We are running cold boot tests (i.e. leave the HW off in the thermal chamber set to -20degC and make sure the HW boots after reaching thermal equilibrium) and we are seeing the following error message:
[0000.701] I> NSDRAM base: 0x80000000, end: 0x82ee70000
[0000.706] I> Task: Thermal check (0x50021d55)
[0000.711] I> max_chip_limit = 105
[0000.714] I> min_chip_limit = -28
[0000.717] I> max temp read = -19
[0000.720] I> min temp read = -31
[0000.724] E> SOC_THERM: Failed to verify temp range.
[0000.728] C> Task 0x0 failed (err: 0x5f5f030b)

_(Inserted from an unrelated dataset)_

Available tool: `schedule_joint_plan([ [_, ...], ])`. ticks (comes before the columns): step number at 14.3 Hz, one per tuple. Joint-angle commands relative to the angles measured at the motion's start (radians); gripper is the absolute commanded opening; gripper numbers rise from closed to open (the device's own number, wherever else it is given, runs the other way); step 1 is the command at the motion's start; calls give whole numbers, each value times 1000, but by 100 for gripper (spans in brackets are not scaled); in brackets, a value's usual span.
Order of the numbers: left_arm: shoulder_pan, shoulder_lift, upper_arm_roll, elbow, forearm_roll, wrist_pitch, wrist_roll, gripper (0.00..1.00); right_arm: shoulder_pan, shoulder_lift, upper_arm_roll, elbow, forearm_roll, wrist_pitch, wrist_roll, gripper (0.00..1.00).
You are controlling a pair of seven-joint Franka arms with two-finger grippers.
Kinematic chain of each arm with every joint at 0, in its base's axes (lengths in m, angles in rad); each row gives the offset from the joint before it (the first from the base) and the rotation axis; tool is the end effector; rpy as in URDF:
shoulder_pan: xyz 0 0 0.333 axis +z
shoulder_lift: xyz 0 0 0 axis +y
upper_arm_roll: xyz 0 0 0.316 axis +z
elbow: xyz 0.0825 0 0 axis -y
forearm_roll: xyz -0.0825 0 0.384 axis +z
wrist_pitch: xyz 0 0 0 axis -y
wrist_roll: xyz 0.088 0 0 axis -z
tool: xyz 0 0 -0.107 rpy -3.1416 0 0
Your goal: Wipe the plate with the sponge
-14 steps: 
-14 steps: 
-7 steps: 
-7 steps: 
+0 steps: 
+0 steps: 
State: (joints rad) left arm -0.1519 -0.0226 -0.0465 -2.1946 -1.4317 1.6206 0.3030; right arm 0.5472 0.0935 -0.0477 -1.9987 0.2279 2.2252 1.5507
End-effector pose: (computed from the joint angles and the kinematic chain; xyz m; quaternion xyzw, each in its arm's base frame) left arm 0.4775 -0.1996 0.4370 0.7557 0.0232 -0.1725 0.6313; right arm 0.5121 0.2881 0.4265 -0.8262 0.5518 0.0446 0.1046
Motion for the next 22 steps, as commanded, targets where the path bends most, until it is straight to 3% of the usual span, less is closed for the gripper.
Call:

[0000.733] E> Top caller module: SOC_THERM, error module: SOC_THERM, reason: 0x0b, aux_info: 0x03
[0000.741] C> Boot Info Table status dump :
We saw another post about the same issue and the recommended solution on that post is to upgrade to rel-35.3.1 (refer to Jetson Orin 200T module’s minimum operating temperature is only -20℃ - #51 by WayneWWW). We went ahead and upgraded from 35.2.1 to 35.3.1 but we are still seeing the same error message.
I have a few questions related to this:
First, I see that the “min_chip_limit” is set to -28degC - is this the threshold for the min_temp_read or max_temp_read? Based on what I see, it seems like this is the threshold for the min_temp_read and the max_temp_read is closer to the ambient temperature (-20degC).
Second, why is there such a large temperature delta between the min_temp_read and max_temp_read?
My understanding is that the operating temperature specification for Jetson AGX Orin (non-industrial version) is -25degC to 80degC (please correct me if I’m wrong) so I’m expecting the unit to pass the cold boot test.